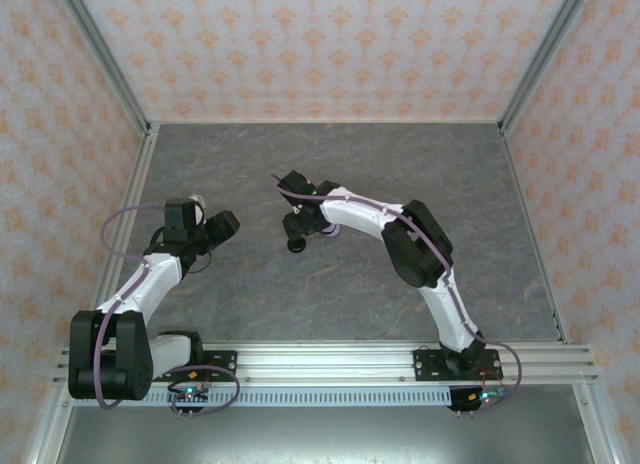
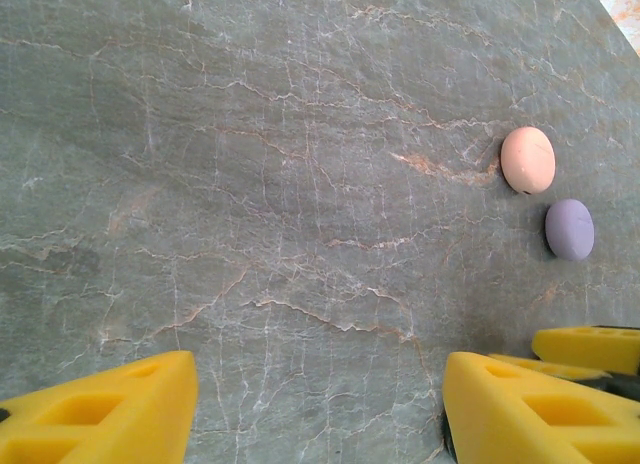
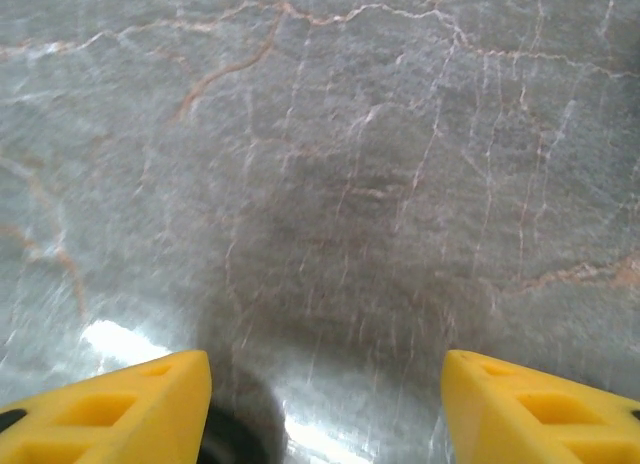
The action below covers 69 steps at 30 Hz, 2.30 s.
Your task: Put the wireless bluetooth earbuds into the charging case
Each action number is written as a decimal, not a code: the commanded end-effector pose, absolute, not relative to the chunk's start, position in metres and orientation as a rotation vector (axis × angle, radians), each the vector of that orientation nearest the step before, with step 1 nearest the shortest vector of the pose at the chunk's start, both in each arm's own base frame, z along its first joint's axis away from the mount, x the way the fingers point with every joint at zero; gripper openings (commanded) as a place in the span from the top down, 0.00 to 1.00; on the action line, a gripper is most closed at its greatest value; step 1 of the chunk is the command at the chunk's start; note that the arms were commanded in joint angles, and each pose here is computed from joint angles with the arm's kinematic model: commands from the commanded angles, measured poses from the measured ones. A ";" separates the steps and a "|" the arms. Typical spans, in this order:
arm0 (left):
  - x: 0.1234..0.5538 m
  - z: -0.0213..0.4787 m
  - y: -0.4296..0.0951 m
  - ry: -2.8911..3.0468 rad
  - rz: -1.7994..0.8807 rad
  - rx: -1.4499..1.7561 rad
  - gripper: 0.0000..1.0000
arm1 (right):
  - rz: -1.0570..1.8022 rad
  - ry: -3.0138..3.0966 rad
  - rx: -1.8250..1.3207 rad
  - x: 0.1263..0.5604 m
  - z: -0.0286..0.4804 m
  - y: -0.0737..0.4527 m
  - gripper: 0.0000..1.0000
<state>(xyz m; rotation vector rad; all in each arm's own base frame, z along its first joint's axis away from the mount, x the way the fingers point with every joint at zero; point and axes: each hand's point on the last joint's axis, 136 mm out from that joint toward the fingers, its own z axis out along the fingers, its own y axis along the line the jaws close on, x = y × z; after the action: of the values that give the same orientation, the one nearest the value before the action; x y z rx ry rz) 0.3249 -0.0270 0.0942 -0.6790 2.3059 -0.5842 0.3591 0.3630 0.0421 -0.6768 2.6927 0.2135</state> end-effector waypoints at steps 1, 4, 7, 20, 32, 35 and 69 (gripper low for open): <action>0.324 0.104 -0.025 2.291 -0.597 -0.673 0.35 | 0.311 2.556 -0.800 0.360 0.084 0.372 0.33; 0.325 0.108 -0.025 2.282 -0.595 -0.665 0.34 | 0.328 2.539 -0.916 0.350 0.088 0.372 0.26; 0.324 0.110 -0.025 2.276 -0.592 -0.664 0.33 | 0.401 2.571 -0.977 0.335 0.083 0.378 0.23; 0.327 0.112 -0.027 2.275 -0.608 -0.649 0.31 | 0.318 2.650 -1.081 0.318 0.044 0.382 0.17; 0.328 0.112 -0.027 2.277 -0.613 -0.649 0.30 | 0.177 2.664 -1.158 0.312 0.025 0.375 0.34; 0.327 0.112 -0.028 2.278 -0.614 -0.652 0.30 | 0.155 2.668 -1.188 0.308 0.023 0.374 0.37; 0.280 0.282 -0.181 1.943 -1.285 0.284 0.33 | 0.304 1.707 -1.071 0.265 0.246 0.296 0.57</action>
<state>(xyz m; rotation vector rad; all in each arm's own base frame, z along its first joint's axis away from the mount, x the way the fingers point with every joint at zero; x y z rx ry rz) 0.2980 -0.1586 0.2461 0.0724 2.0499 -1.2048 0.2695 0.2993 0.2265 -1.0150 1.8432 0.3437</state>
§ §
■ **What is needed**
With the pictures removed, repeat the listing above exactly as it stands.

■ **Response box**
The action below covers 69 steps at 30 Hz, 2.30 s.
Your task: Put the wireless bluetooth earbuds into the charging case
Each action number is written as a decimal, not a code: the commanded end-effector pose, absolute, not relative to the chunk's start, position in metres and orientation as a rotation vector (axis × angle, radians), each the vector of that orientation nearest the step before, with step 1 nearest the shortest vector of the pose at the chunk's start, both in each arm's own base frame, z along its first joint's axis away from the mount, x the way the fingers point with every joint at zero; gripper openings (commanded) as a place in the span from the top down, 0.00 to 1.00; on the action line, a gripper is most closed at its greatest value; step 1 of the chunk is the command at the chunk's start; note that the arms were commanded in joint angles, and each pose here is computed from joint angles with the arm's kinematic model: commands from the commanded angles, measured poses from the measured ones. A ";" separates the steps and a "|" the arms. Typical spans, in this order:
arm0 (left):
  - x: 0.1234..0.5538 m
  - z: -0.0213..0.4787 m
  - y: -0.4296..0.0951 m
  - ry: -2.8911..3.0468 rad
  - rz: -1.7994..0.8807 rad
  - rx: -1.4499..1.7561 rad
  - gripper: 0.0000..1.0000
arm1 (right):
  - rz: -1.0570..1.8022 rad
  - ry: -3.0138..3.0966 rad
  - rx: -1.8250..1.3207 rad
  - x: 0.1263..0.5604 m
  - z: -0.0286..0.4804 m
  - y: -0.0737..0.4527 m
  - gripper: 0.0000..1.0000
<state>(xyz m; rotation vector rad; all in each arm's own base frame, z along its first joint's axis away from the mount, x the way the fingers point with every joint at zero; point and axes: each hand's point on the last joint's axis, 136 mm out from that joint toward the fingers, its own z axis out along the fingers, its own y axis along the line the jaws close on, x = y × z; after the action: of the values that give the same orientation, the one nearest the value before the action; x y z rx ry rz) 0.3249 -0.0270 0.0942 -0.6790 2.3059 -0.5842 0.3591 0.3630 0.0421 -0.6768 2.6927 0.2135</state> end-effector waypoints at steps 1, 4, 7, 20, 32, 35 and 69 (gripper low for open): <action>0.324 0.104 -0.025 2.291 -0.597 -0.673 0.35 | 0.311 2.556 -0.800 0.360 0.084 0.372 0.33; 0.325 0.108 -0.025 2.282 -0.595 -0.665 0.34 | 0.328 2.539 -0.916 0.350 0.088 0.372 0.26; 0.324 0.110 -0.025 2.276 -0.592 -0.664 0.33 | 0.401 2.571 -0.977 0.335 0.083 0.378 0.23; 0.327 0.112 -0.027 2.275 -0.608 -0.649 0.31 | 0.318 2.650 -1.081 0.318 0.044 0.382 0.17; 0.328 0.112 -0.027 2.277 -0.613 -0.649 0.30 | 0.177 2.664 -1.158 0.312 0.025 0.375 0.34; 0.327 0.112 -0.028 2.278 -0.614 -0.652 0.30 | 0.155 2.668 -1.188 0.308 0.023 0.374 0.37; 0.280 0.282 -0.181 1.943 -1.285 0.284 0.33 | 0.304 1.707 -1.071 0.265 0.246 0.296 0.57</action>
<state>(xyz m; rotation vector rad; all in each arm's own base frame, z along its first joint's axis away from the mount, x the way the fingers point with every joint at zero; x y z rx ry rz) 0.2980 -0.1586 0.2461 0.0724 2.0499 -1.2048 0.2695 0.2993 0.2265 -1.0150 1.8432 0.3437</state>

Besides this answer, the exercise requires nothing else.